Lucy - thanks for sharing this story, and its very human ending. Desire is so strong sometimes; it's like we go a little crazy. I wonder what Meister Eckart would have said - I doubt he would have been very judgmental.
Posted by: beth | April 10, 2008 at 10:55 AM
Fascinating bedside philosophical dialogue.
Posted by: Natalie | April 10, 2008 at 01:56 PM
wonderful writing!
birth and death, so spiritualising, so numinous.
i watched my 3 children born at home, i watched my mother die.
right there with the absolute peak experiences of my life.
now i am a massage therapist, and work with clients in their 90's sometimes, trembling on the brink...
one foot in, one out. such a fine line, to give them peace without over inviting them back into the world of the senses, helping them let it go.
what i find most fascinating is the character unspooling, the essence emerging as the rings of conditioning, the mental superstructure disassembles itself with the same quirky individuality with which is was built.

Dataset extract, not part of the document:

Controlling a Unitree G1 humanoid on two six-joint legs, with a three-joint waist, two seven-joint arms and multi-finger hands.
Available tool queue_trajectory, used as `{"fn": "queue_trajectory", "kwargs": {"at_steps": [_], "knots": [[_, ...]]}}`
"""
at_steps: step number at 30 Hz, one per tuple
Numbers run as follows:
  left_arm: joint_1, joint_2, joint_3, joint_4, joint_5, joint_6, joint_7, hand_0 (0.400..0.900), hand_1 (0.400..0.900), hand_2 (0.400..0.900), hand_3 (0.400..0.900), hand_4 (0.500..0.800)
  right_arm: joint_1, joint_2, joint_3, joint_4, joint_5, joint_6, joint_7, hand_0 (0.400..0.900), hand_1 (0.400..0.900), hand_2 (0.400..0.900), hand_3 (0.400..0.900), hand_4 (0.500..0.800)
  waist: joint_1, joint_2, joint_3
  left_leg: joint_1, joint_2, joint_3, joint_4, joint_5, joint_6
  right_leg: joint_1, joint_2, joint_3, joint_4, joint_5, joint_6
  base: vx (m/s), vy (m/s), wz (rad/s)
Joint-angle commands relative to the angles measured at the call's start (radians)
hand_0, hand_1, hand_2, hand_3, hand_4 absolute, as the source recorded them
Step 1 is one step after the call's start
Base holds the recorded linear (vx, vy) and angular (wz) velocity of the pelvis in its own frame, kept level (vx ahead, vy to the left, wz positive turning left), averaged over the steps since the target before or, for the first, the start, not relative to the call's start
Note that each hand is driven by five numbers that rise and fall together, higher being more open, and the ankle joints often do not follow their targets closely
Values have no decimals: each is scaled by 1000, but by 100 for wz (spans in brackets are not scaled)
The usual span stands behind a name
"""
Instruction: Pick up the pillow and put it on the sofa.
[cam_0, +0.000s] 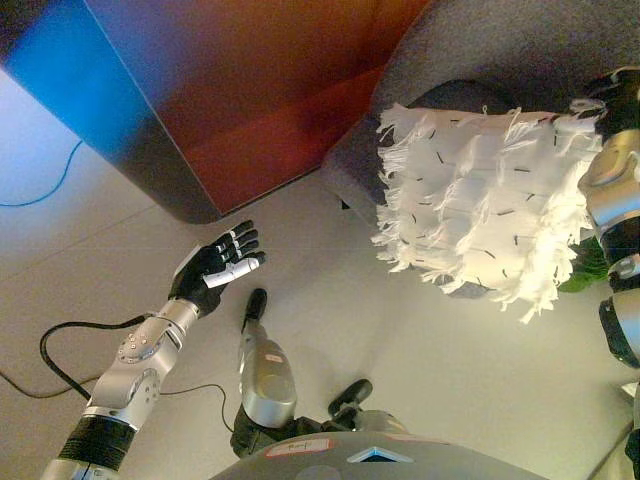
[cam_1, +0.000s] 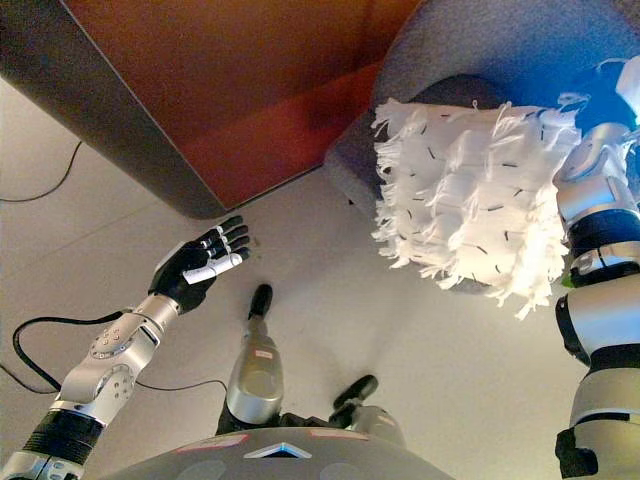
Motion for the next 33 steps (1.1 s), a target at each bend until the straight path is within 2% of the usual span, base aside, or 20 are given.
{"fn": "queue_trajectory", "kwargs": {"at_steps": [1, 5, 6, 9, 14, 19, 21, 25, 29, 31, 33], "knots": [[-35, 22, -16, -131, -26, -76, -43, 900, 900, 900, 900, 800, -142, -140, 0, -18, -16, -16, -137, 900, 900, 900, 900, 800, 20, 1, -75, 106, 71, 23, -1, -105, 4, 6, -46, 25, -1, 38, 31, 119, 56, -14], [-16, 12, -43, -133, -18, -66, -31, 900, 900, 900, 900, 800, -63, -123, -57, -92, -11, -64, -114, 900, 900, 900, 900, 800, -7, 11, -112, 168, 63, 46, -1, -121, 11, 34, -59, 50, -1, 36, 36, 118, 103, -20], [-16, 8, -47, -128, -17, -66, -30, 900, 900, 900, 900, 800, -42, -120, -75, -118, -10, -71, -106, 900, 900, 900, 900, 800, -15, 11, -117, 172, 51, 58, -2, -105, 22, 32, -71, 40, -1, 52, 26, 36, 128, -20], [-12, -7, -63, -123, -10, -68, -23, 900, 900, 900, 900, 800, 14, -104, -111, -206, 2, -89, -94, 900, 900, 900, 900, 800, -41, 18, -139, 212, 37, 74, 0, -119, 28, 45, -81, 56, -1, 54, 27, 39, 115, -22], [-4, -37, -77, -107, -8, -91, -4, 900, 900, 900, 900, 800, 191, -45, -233, -417, 70, -108, -50, 900, 900, 900, 900, 800, -110, 38, -154, 284, 17, 126, 7, -143, 44, 55, -94, 97, -1, 62, 21, -4, 129, -27], [-32, -85, -92, -73, 45, -118, 30, 900, 900, 900, 900, 800, 433, 62, -349, -701, 136, -119, -4, 900, 900, 900, 900, 800, -201, 46, -151, 318, -3, 171, 30, -166, 68, 38, -103, 154, 6, 82, 10, -91, 80, -31], [-40, -110, -79, -51, 74, -126, 45, 900, 900, 900, 900, 800, 585, 121, -414, -817, 148, -151, 36, 900, 900, 900, 900, 800, -247, 50, -152, 324, -9, 190, 54, -180, 77, 24, -105, 187, 12, 90, 8, -127, 67, -34], [-46, -160, -47, -2, 144, -143, 57, 900, 900, 900, 900, 800, 840, 220, -498, -934, 234, -193, 145, 900, 900, 900, 900, 800, -324, 62, -164, 336, -12, 236, 79, -189, 82, -5, -109, 239, 24, 101, 7, -118, 67, -32], [-43, -185, -4, 29, 169, -150, 70, 900, 900, 900, 900, 800, 1000, 307, -518, -1003, 272, -158, 234, 900, 900, 900, 900, 800, -394, 70, -172, 361, -21, 287, 87, -215, 85, -32, -115, 282, 33, 117, 13, -103, 55, -30], [-25, -197, 17, 38, 170, -146, 78, 900, 900, 900, 900, 800, 1064, 364, -517, -1014, 274, -168, 253, 900, 900, 900, 900, 800, -422, 76, -180, 369, -27, 311, 83, -221, 85, -47, -117, 298, 37, 124, 13, -90, 54, -25], [-6, -208, 41, 43, 150, -140, 64, 900, 900, 900, 900, 800, 1129, 408, -505, -1033, 265, -155, 283, 900, 900, 900, 900, 800, -447, 80, -187, 378, -37, 333, 75, -226, 86, -58, -119, 312, 36, 133, 16, -79, 40, -20]]}}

i love also how, just as with newborns, the non-, or better termed para-verbal kicks in, and the silence becomes so pregnant with meaning and love, that it seems like the ceiling will fly off, there's so much reality in the room.
thankyou for sharing this unbelievably poignant discussion with us.
it really hits my sweet spot. bookmarked!
Posted by: melo | April 11, 2008 at 05:05 AM
When the time comes and for long after, these commentaries will be so valuable a resource.
Posted by: Dick | April 11, 2008 at 05:14 PM
Yes, what Dick said. My ceiling's close to flight just sitting here.